2.BÖLÜM

18 3 0
                                    

     Karakaola gider gitmez Ateş'i arayıp haber verdim. Önce diğer gruptaki kişileri ayrı ayrı sorguya aldılar Özgür ile ben koridorda başımızda polis ile oturup onların çıkmasını bekledik, o sırada Özgür'ün patlamış kaşını, ve moraran elmacık kemiğini düşünüyordum. Kaşına bakmak için ona döndüğümde kıvırcık uzun saçlarının kaşını kapattığını gördüm. O da bana döndü ve bir süre bakıştık sonra kafasını çevirdi tekrar yere bakmaya devam etti.

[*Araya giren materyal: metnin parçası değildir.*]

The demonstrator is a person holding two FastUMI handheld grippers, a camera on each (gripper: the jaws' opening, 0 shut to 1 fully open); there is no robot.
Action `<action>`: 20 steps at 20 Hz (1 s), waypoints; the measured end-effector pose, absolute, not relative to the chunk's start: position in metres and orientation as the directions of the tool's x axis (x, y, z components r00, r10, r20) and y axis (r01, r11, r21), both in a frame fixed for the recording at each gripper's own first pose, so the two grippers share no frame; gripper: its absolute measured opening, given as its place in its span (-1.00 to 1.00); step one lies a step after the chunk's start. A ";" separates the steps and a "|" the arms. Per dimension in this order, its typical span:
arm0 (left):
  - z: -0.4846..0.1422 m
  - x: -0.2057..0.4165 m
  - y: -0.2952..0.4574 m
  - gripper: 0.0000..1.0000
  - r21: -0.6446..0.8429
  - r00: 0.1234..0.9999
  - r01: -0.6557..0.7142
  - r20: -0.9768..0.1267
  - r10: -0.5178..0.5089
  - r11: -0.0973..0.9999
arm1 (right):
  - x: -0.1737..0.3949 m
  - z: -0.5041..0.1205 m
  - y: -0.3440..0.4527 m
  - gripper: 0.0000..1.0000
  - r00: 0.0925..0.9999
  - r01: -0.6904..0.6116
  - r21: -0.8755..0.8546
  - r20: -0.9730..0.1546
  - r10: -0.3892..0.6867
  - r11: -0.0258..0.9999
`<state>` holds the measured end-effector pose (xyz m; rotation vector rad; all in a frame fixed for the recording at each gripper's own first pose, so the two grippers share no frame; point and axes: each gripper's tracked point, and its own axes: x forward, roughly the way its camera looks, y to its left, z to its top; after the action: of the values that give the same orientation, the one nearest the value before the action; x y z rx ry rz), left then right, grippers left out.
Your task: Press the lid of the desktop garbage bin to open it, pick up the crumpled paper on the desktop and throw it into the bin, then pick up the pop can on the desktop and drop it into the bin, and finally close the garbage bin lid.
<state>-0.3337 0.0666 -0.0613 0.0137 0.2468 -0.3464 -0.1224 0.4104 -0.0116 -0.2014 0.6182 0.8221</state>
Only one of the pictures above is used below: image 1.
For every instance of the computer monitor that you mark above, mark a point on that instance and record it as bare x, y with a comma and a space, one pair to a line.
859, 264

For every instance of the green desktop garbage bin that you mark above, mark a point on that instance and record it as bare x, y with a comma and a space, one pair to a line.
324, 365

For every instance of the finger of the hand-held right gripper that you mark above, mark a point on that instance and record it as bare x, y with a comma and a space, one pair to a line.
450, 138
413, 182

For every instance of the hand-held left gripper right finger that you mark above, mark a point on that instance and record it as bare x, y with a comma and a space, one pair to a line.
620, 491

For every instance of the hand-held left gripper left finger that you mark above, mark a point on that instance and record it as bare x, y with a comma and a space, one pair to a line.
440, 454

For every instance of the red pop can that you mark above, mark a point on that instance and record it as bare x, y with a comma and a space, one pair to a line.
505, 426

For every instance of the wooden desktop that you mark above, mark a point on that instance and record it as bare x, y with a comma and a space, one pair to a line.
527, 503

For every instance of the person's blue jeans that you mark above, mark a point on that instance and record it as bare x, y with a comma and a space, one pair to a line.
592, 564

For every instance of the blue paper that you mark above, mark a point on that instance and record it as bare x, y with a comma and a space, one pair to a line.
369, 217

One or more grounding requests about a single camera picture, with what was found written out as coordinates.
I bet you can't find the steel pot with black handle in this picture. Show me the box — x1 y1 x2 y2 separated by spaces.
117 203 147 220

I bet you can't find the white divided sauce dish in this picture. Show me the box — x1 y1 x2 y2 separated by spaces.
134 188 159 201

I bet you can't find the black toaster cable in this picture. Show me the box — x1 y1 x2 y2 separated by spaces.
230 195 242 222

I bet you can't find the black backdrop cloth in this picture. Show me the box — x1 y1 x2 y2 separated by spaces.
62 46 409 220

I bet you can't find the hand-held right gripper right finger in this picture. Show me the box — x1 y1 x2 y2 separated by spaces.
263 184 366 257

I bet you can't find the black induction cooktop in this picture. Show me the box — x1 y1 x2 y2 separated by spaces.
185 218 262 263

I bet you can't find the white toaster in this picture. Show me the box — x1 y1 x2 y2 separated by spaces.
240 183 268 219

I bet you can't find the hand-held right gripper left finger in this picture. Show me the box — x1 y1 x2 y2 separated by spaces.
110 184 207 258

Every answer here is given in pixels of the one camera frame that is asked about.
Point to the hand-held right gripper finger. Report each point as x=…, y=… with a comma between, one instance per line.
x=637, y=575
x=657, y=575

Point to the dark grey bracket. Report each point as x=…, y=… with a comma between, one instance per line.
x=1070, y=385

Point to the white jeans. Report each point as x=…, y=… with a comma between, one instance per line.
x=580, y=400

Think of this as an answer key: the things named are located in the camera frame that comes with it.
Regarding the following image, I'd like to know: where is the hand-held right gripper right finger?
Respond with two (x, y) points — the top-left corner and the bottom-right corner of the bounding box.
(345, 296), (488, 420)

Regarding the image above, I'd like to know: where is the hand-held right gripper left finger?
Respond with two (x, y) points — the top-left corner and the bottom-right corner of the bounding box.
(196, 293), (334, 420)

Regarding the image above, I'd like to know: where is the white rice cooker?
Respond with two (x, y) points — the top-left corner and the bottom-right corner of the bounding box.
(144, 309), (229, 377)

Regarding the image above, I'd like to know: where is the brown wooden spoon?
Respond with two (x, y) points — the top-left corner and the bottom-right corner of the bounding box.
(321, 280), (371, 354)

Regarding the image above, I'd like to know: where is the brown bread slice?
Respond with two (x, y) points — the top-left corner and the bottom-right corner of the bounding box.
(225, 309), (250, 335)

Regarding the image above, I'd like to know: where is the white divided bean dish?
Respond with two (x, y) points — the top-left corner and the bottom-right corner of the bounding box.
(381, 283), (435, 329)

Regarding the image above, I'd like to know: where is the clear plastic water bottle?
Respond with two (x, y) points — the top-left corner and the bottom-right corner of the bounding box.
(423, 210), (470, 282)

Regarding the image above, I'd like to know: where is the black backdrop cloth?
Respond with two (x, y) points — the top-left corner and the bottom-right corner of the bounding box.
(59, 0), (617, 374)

Bir de kesilmiş kolu var tabii, canı çok yanıyor olmalı. Koluna baktığımda fazla kanamasa da gerçekten çok kötü göründüğünü fark ettim. Kolunu en azından bir şey ile sarmamız gerekiyordu. Saçıma taktığım siyah, üzerinde küçük küçük iskeletler bulunan bandana aklıma geldiğinde hemen saçımdan çıkartıp Özgür'ün koluna bağlamaya koyuldum. Hiçbir şey demedi sadece bir süre yüzüme baktı ve bağlamama izin verdi. Bir şey dememesi işime gelmişti aslında, şu an konuşucak durumda değildim. İyi olup olmadığını sormak istiyordum, ama ne kadar kötü olsa da iyiyim diyeceğini bildiğim için sorma gereği duymadım.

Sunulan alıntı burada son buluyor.